I have a couple questions:
(1)Is that common that people utilize this feature (putting different
types of data in one place)?

Yes, very common. There are good reasons to do it (which is common) and there
are bad reasons to do it (which I hope and trust is rare). The good reasons
are when all the objects have /something/ in common -- for instance they could
all implement some specific interface, or they could share a common
(non-trivial) base class. In that case the code using the collection doesn't
care what kinds of objects they are /except/ that they have the common
property. You could say that from that code's point-of-view the collection
/isn't/ heterogeneous -- they are all the exactly same kind of thing in the
only sense it cares about.

So you end up with code like (for example):

Interface fireable { void fire(); }

List = // ... some list

for (Iterator it = list.iterator(); it.hasNext(); )
{
Fireable f = (Fireable)it.next();
f.fire();
}

Generics, in 1.5, are an attempt to formalise this sort of pattern.

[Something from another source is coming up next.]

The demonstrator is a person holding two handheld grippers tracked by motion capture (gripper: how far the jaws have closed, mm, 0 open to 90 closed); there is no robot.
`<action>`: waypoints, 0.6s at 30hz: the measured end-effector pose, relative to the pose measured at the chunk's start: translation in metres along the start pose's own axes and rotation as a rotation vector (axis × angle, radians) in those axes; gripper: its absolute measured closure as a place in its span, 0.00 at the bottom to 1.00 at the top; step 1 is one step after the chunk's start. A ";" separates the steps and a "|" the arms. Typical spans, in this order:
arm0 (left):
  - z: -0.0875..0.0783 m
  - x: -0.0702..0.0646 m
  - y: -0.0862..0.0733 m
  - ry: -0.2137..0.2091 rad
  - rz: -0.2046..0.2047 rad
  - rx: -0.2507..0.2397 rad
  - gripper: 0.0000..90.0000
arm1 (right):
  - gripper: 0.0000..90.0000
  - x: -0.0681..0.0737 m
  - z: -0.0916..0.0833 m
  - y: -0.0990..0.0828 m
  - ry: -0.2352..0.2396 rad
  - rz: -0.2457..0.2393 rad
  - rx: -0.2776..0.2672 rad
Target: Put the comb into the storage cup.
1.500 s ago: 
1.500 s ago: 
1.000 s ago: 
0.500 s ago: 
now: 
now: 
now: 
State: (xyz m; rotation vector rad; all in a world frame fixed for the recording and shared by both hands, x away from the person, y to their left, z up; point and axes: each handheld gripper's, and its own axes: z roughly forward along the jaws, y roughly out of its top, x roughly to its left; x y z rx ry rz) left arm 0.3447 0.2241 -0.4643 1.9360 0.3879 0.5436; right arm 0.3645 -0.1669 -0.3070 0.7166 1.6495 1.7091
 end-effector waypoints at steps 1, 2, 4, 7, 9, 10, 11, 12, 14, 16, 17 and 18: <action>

However there are also bad reasons for creating heterogeneous lists. A
reasonable (but certainly not 100% reliable) rule-of--thumb is that you are
going wrong if you ever need an answer to:
(2)Is there a way to find out what type of each element belongs to? (say
I forgot 1st element is Person, 2nd element is String, etc)

-- chris
 
S

Shawn

I understand dynamic binding concept, which each object will do its own
operations on the fly based on who it is. All these objects have a
common superclass, or the same type.

But I never thought String, arrays, Integer, Double, Person objects
could be put in one collection.
 
S

Shawn

I understand dynamic binding concept, which each object will do its own
operations on the fly based on who it is. All these objects have a
common superclass, or the same type.

But I never thought String, arrays, Integer, Double, Person objects
could be put in one collection. I know they are subclasses of Class
Object. So they can be viewed as the same type. I just feel amazed about
that.
 
P

Patricia Shanahan

Shawn said:
I understand dynamic binding concept, which each object will do its own
operations on the fly based on who it is. All these objects have a
common superclass, or the same type.

But I never thought String, arrays, Integer, Double, Person objects
could be put in one collection.

One of the most fundamental rules in Java is that EVERY class extends
Object, directly or indirectly.

Patricia
 
M

Mark Jeffcoat

Shawn said:
Hi,

I just realized/found that in Java, Vector can have elements with
different types. I guess other collections are the same. See my code
below. I don't know Generics from Java 5.0. But I am really amazed that
heterogenous types of data can be put in the same place(Vector).

Other people have hinted at this, but I'll state it directly:

Pre-generics, collection classes accepted one and only one type:
Object. From the Vector's point of view, all the data that you
are putting into it is perfectly homogenous.